Este hermoso soneto de Lope de Vega describe perfectamente lo que nos cuesta abrirnos a Dios, separarnos de nuestros apegos y abrir la puerta al Señor. Sin embargo, me gustaría quedarme especialmente con el primer verso: “¿Qué tengo yo, que mi amistad procuras?“. Si nos comparamos con Dios, descubriremos que no somos nada. Y, aún así, ese Dios lo dio todo por amor a nosotros. ¿Qué tenemos para que Dios se acerque así al borde de la miseria más absoluta para tendernos la mano y sacarnos de ahí? Es ridículo intentar encontrar una respuesta. No tenemos nada. Tan solo tenemos el amor de Dios, y muchas veces lo rechazamos. Lo único que puede llenarnos, que puede hacer que tengamos algo de verdad, lo rechazamos.
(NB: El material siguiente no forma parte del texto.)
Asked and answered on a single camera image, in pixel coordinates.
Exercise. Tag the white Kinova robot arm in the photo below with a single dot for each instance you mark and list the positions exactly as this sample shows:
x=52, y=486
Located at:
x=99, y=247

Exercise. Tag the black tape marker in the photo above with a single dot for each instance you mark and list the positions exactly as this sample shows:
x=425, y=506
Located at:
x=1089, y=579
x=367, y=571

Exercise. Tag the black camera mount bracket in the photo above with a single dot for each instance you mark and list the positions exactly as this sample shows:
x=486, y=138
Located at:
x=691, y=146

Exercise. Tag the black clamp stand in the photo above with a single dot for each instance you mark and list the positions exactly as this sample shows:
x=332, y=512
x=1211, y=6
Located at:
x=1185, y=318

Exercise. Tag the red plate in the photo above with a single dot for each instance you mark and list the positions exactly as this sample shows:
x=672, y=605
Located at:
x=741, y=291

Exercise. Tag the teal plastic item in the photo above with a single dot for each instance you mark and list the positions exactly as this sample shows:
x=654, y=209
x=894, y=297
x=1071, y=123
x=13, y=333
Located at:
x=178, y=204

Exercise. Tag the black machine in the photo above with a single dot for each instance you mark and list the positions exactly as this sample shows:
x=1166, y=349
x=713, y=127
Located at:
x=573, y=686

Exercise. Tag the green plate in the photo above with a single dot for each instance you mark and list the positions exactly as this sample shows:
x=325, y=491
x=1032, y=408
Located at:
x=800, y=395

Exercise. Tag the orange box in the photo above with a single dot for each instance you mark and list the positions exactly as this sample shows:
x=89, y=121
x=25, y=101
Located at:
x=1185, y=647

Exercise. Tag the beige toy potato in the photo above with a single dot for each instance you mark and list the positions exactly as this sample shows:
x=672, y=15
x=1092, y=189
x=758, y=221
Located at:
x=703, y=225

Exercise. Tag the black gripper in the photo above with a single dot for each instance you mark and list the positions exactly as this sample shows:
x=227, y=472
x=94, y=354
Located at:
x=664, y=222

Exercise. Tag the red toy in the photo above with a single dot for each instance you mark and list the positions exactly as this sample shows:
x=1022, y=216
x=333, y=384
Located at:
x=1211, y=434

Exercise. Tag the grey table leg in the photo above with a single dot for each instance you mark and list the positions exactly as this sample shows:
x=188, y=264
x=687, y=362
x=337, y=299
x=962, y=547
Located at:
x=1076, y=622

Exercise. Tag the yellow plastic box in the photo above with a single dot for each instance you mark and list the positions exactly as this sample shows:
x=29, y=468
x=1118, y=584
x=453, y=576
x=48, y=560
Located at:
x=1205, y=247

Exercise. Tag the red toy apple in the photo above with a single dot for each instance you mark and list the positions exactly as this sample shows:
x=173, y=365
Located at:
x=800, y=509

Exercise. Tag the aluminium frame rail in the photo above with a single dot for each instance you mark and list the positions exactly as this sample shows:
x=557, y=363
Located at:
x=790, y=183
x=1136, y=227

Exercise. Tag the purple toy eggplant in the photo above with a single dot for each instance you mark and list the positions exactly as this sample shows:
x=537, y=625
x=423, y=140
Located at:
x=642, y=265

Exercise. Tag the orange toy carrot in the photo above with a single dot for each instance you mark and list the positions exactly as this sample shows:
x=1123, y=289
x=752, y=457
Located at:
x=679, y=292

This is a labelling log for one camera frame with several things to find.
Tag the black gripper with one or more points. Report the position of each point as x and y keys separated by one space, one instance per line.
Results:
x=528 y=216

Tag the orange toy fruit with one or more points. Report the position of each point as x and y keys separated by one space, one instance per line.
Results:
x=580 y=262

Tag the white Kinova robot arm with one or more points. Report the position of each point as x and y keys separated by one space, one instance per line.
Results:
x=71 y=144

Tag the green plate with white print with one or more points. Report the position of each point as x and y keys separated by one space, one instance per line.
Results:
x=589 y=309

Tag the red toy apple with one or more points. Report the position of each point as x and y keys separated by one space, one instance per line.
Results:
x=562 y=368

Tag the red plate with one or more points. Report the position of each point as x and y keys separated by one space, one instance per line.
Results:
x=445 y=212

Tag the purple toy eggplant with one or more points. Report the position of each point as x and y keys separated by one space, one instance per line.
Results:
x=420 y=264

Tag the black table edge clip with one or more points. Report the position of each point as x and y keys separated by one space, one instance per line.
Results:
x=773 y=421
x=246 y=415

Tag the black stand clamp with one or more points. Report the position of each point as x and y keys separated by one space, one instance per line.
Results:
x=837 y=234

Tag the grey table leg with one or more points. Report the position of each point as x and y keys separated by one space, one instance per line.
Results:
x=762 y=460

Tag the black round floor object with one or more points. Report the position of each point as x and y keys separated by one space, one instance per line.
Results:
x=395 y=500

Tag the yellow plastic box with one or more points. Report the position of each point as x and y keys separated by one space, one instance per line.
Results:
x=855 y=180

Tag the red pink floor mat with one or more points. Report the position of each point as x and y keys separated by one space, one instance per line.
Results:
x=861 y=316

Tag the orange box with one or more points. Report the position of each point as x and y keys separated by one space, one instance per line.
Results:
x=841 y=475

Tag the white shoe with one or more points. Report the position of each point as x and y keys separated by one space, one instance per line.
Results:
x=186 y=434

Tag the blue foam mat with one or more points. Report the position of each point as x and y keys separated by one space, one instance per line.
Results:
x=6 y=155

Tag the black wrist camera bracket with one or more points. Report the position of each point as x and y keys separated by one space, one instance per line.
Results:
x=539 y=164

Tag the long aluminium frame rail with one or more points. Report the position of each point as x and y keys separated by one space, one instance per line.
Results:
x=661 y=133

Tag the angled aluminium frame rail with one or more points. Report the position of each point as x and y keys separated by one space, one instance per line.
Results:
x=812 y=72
Es para pensarlo detenidamente, ¿verdad?

Os invito a que, la próxima vez que estéis en oración, o adorando al Santísimo, le hagáis al Señor esta pregunta con toda sinceridad. Démonos cuenta de que no hay nada que le podamos dar para merecer su Gracia.

Porque el amor siempre es gratuito, y Dios lo da a manos llenas.